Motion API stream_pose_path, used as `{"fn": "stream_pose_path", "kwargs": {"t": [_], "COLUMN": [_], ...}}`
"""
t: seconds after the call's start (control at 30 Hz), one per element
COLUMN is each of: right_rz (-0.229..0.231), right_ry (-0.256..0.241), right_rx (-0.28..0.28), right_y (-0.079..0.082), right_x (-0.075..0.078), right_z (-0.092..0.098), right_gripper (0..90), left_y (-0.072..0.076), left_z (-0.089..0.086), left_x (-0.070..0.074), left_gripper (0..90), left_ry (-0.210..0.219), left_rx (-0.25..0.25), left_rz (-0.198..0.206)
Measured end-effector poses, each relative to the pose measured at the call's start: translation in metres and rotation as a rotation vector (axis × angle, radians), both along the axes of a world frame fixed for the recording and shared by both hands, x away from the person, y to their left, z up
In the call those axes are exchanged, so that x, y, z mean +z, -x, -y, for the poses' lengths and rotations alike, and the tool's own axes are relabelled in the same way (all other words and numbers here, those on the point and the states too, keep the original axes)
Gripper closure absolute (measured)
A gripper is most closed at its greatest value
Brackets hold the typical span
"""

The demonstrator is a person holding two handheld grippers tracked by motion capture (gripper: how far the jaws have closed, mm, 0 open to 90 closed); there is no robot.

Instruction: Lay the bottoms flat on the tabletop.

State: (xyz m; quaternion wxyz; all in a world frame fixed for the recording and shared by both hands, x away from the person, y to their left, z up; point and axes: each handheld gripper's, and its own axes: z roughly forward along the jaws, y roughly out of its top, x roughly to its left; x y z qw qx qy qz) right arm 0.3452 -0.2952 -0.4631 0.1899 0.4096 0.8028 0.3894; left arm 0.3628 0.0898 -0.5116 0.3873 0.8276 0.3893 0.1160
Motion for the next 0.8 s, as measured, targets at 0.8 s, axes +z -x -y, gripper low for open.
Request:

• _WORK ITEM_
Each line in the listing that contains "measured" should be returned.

• _RESPONSE TO THE EXERCISE_
Measured end-effector poses, each relative to the pose measured at the call's start: translation in metres and rotation as a rotation vector (axis × angle, radians), both along the axes of a world frame fixed for the recording and shared by both hands, x away from the person, y to their left, z up
Gripper closure absolute (measured)
Motion for the next 0.8 s, as measured, targets at 0.8 s, axes +z -x -y, gripper low for open.

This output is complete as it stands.